Will? How do I make this thing process, learn, adapt, obey? Level-4, lab director, Research and Development. The gentleman whose projects are all ongoing, has yet to bear workable results, who ended up using his own cells for his experiments. Meditative. He understood how I felt when everything was stagnating.
"Here. My research notes. An old man's rambles. Make the most of them, Miss Kiryu. And… thank you for listening."
Bit by bit, department by department, the pieces of the puzzle were mapped out, assembled, and put together.

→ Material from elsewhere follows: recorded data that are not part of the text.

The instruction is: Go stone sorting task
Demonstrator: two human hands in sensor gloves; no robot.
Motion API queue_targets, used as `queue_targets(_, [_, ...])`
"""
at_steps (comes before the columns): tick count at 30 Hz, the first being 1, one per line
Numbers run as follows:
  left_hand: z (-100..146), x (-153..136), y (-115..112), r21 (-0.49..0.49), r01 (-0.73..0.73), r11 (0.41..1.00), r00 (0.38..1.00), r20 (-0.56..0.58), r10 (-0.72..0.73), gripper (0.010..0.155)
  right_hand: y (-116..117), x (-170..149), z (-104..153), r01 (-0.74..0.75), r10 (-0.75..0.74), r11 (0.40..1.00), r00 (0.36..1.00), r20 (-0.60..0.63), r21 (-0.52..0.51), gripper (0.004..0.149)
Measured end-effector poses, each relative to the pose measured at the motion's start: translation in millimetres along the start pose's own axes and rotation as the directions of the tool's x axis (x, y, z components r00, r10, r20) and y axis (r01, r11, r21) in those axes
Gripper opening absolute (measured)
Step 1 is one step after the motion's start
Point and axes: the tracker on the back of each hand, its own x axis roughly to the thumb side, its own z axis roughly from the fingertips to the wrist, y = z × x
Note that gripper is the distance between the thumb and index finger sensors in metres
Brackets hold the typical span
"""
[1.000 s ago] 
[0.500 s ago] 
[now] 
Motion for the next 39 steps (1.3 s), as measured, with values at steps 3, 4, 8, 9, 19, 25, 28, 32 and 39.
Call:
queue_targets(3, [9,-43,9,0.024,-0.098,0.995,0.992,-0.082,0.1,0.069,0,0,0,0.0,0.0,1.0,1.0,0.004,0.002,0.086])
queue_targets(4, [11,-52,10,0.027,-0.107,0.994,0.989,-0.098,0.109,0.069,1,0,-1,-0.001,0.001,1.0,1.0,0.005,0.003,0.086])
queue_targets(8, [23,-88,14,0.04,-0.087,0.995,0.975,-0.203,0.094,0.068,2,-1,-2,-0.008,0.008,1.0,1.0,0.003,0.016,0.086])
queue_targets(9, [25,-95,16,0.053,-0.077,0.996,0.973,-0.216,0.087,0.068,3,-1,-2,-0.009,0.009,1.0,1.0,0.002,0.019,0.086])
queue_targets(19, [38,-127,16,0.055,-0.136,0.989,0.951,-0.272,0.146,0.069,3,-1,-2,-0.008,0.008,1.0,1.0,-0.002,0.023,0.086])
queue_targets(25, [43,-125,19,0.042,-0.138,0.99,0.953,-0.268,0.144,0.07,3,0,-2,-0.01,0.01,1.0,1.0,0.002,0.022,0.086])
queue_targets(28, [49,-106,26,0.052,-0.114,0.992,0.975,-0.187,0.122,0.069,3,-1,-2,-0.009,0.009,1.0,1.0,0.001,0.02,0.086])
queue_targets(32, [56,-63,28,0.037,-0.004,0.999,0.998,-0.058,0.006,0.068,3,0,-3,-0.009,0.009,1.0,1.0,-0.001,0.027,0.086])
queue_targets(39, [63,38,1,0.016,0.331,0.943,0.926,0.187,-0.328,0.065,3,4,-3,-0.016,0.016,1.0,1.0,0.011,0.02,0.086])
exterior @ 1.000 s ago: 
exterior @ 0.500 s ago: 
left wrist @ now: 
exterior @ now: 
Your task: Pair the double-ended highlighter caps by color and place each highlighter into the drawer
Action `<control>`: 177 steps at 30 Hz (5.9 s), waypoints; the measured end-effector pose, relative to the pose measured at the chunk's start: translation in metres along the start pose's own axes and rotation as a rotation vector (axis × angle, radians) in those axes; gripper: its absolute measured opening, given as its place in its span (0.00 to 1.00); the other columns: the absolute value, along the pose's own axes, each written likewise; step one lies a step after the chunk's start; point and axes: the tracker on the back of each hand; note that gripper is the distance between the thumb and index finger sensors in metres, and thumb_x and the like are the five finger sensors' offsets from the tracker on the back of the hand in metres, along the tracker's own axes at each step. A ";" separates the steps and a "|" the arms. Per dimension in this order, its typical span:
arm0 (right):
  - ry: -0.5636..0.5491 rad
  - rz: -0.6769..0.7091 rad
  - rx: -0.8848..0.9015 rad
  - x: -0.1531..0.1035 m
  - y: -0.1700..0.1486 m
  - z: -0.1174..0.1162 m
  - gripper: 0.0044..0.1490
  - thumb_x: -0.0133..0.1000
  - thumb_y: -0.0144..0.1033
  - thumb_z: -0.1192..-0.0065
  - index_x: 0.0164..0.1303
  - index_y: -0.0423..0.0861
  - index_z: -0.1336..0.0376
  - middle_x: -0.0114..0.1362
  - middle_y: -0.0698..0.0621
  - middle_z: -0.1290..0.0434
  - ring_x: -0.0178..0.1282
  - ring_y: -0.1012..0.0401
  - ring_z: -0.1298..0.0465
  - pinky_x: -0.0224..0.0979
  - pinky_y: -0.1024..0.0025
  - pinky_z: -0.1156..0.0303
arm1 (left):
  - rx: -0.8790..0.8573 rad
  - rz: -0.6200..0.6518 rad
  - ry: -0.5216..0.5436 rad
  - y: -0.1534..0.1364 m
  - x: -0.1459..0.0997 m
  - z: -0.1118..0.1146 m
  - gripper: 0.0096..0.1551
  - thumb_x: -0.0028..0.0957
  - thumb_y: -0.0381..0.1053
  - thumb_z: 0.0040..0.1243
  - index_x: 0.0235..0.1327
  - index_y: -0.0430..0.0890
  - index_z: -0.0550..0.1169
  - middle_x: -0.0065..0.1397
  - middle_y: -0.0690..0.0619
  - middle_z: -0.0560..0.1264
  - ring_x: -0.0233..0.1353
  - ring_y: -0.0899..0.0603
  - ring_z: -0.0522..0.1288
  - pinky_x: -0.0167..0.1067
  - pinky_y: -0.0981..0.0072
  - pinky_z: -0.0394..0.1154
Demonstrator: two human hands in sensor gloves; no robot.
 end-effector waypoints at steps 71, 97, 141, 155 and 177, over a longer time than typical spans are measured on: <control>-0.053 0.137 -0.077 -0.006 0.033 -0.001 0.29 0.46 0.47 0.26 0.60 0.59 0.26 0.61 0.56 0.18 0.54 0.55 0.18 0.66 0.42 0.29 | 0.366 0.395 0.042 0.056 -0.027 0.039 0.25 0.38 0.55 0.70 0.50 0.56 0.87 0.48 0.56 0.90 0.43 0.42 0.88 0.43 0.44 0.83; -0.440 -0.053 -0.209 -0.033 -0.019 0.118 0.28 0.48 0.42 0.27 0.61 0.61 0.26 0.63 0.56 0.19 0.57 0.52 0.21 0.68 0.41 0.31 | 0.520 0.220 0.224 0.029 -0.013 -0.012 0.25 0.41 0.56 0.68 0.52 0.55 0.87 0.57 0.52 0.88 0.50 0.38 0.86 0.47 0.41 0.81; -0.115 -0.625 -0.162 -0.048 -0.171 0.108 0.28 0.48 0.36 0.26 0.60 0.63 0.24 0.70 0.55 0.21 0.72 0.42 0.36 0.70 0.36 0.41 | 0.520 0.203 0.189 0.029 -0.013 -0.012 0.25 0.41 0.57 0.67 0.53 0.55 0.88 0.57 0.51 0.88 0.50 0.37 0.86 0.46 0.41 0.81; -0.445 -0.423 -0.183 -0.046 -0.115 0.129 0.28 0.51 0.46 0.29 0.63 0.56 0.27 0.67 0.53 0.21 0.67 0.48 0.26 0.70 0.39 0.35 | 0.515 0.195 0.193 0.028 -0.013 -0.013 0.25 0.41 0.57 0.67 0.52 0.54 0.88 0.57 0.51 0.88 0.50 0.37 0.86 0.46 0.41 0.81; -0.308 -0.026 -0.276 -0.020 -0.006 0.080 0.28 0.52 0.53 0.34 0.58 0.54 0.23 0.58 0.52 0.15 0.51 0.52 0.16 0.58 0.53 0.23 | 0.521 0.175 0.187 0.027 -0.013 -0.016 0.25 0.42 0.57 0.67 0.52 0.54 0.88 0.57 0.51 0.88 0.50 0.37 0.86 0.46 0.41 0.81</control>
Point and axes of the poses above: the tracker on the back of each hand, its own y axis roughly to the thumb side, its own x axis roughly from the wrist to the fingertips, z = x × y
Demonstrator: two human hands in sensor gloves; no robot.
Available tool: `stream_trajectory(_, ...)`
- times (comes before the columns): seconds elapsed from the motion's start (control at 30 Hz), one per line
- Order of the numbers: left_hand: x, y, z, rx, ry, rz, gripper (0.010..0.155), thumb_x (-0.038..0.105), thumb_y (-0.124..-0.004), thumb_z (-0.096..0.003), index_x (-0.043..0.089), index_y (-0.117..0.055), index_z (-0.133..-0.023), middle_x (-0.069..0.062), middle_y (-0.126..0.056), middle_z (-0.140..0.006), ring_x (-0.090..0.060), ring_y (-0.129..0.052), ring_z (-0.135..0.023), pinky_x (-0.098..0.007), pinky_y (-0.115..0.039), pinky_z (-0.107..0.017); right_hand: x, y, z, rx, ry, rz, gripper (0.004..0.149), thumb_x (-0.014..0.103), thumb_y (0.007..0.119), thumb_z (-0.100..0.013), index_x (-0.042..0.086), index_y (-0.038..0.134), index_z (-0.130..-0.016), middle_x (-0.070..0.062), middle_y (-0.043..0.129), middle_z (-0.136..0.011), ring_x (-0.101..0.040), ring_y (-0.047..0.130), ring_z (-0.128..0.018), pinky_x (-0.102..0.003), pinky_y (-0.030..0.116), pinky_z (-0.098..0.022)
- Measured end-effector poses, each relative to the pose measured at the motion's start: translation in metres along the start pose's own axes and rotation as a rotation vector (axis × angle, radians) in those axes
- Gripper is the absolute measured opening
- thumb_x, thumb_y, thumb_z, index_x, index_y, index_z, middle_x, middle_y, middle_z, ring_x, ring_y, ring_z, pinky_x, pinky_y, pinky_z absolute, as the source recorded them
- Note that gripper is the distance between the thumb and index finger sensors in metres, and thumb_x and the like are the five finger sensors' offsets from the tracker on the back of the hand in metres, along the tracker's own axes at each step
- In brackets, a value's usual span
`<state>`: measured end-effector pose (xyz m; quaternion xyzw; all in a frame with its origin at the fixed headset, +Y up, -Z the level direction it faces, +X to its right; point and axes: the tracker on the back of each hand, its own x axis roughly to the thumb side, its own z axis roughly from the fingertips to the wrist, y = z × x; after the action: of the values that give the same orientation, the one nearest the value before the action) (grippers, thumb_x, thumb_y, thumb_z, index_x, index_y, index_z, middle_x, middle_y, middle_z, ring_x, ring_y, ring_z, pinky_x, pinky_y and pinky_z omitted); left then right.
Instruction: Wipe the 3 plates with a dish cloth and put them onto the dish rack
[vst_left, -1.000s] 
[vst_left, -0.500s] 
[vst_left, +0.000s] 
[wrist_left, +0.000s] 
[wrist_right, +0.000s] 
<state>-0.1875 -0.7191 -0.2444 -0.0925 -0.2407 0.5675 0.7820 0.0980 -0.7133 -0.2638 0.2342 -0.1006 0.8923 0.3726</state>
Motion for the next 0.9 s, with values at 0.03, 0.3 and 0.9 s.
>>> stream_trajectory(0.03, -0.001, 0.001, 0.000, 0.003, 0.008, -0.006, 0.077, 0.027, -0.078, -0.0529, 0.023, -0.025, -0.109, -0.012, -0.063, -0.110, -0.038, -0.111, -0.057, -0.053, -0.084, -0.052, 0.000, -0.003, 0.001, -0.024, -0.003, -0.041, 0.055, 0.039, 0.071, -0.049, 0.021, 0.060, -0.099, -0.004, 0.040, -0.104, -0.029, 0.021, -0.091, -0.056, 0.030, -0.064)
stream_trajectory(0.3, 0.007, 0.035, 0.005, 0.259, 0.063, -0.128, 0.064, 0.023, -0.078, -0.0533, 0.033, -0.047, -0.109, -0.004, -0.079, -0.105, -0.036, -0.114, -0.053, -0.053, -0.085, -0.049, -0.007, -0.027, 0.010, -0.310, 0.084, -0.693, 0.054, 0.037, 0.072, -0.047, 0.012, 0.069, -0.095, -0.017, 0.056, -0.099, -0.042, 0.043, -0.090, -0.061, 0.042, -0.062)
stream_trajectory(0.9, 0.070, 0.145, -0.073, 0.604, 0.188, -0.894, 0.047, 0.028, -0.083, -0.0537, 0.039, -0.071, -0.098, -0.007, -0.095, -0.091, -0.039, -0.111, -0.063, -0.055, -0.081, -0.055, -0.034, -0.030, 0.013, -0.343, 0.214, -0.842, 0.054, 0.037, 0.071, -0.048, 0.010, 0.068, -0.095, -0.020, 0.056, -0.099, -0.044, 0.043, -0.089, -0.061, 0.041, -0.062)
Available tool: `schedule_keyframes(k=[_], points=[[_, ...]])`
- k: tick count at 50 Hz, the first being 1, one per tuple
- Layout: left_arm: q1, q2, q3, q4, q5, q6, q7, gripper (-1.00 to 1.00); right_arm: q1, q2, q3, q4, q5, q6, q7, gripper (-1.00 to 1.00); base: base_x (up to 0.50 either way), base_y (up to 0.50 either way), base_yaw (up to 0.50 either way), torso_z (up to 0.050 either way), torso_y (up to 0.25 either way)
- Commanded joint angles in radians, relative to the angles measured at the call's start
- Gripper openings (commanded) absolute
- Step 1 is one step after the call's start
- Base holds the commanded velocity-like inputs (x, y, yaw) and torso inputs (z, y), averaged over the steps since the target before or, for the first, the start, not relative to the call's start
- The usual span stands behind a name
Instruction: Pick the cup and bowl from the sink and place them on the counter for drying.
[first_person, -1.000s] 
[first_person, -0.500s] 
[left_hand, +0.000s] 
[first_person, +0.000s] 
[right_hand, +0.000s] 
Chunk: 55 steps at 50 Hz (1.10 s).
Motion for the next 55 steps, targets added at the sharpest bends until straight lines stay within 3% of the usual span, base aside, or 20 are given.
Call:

When Zyn held her first complete, whole, unblemished magnum opus, a Painted Lady butterfly shimmering with wavelengths of light arranged to the patterns of reality bender cortical columns and infused with her own cells, her own DNA… as she watched the luminescent wings open and close as the butterfly regarded her serenely, faces and names passing through her mind as she remembered the collaboration that had brought her to this point… she felt worthwhile. Meaningful.
“Hello,” she said.
The butterfly tilted its antennae and slowly, steadily, brought its front legs together: with each contact tap, a syllable of sound.